Records to process =
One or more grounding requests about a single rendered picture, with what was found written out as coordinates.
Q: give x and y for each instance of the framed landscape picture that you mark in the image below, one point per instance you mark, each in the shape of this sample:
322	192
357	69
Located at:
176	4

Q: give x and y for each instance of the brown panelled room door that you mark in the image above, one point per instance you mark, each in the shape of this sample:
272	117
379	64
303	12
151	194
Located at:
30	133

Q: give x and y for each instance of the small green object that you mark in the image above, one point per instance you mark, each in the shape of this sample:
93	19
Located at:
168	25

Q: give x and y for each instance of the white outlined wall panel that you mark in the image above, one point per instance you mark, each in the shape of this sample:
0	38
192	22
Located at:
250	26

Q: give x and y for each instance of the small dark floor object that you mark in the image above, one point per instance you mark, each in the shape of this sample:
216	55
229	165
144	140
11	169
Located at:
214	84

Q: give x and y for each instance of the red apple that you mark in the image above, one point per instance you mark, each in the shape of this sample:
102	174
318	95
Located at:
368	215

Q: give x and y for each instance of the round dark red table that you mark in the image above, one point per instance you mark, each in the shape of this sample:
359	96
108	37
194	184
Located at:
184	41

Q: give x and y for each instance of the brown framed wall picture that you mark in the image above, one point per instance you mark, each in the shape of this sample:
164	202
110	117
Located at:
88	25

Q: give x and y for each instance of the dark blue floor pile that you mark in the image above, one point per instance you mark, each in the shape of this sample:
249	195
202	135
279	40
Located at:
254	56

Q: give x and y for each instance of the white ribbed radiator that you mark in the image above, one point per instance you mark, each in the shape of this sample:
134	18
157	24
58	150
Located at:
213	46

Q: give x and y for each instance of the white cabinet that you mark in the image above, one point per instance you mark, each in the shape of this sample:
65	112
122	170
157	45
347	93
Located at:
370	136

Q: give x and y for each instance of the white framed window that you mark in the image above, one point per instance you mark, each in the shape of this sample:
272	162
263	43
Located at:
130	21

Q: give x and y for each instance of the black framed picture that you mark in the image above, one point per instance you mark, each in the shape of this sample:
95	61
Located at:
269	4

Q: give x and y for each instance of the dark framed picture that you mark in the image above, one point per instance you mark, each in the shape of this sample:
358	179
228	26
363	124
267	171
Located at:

Goal of the exercise = Copy the data above in full, exactly as it reads.

Task solution =
One or more grounding requests about a single rendered picture, with what was found written out as coordinates.
Q: give x and y for each instance of the framed landscape picture that you mark in the image below, one point per instance you mark, each in the shape of this sample:
322	192
357	69
Located at:
176	4

Q: give x and y for each instance of the brown panelled room door that you mark in the image above, one point per instance you mark, each in the shape of this sample:
272	117
379	64
303	12
151	194
Located at:
30	133

Q: give x and y for each instance of the small green object that you mark in the image above, one point per instance you mark, each in the shape of this sample:
93	19
Located at:
168	25

Q: give x and y for each instance of the white outlined wall panel that you mark in the image above, one point per instance you mark, each in the shape of this sample:
0	38
192	22
Located at:
250	26

Q: give x and y for each instance of the small dark floor object that you mark in the image above, one point per instance you mark, each in the shape of this sample:
216	55
229	165
144	140
11	169
Located at:
214	84

Q: give x and y for each instance of the red apple that you mark in the image above, one point per instance you mark, each in the shape of this sample:
102	174
318	95
Located at:
368	215

Q: give x and y for each instance of the round dark red table that you mark in the image above, one point per instance you mark, each in the shape of this sample:
359	96
108	37
194	184
Located at:
184	41

Q: give x and y for each instance of the brown framed wall picture that you mark in the image above, one point per instance you mark, each in the shape of this sample:
164	202
110	117
Located at:
88	25

Q: give x and y for each instance of the dark blue floor pile that you mark in the image above, one point per instance you mark, each in the shape of this sample:
249	195
202	135
279	40
Located at:
254	56

Q: give x and y for each instance of the white ribbed radiator that you mark in the image above, one point per instance you mark, each in the shape of this sample:
134	18
157	24
58	150
Located at:
213	46

Q: give x and y for each instance of the white cabinet that you mark in the image above, one point per instance you mark, each in the shape of this sample:
65	112
122	170
157	45
347	93
Located at:
370	136

Q: give x and y for each instance of the white framed window that you mark in the image above, one point per instance you mark, each in the shape of this sample:
272	162
263	43
Located at:
130	21

Q: give x and y for each instance of the black framed picture that you mark in the image above, one point per instance you mark, each in the shape of this sample:
95	61
Located at:
269	4

Q: give x and y for each instance of the dark framed picture that you mark in the image above, one point per instance you mark, each in the shape of this sample:
358	179
228	26
363	124
267	171
Located at:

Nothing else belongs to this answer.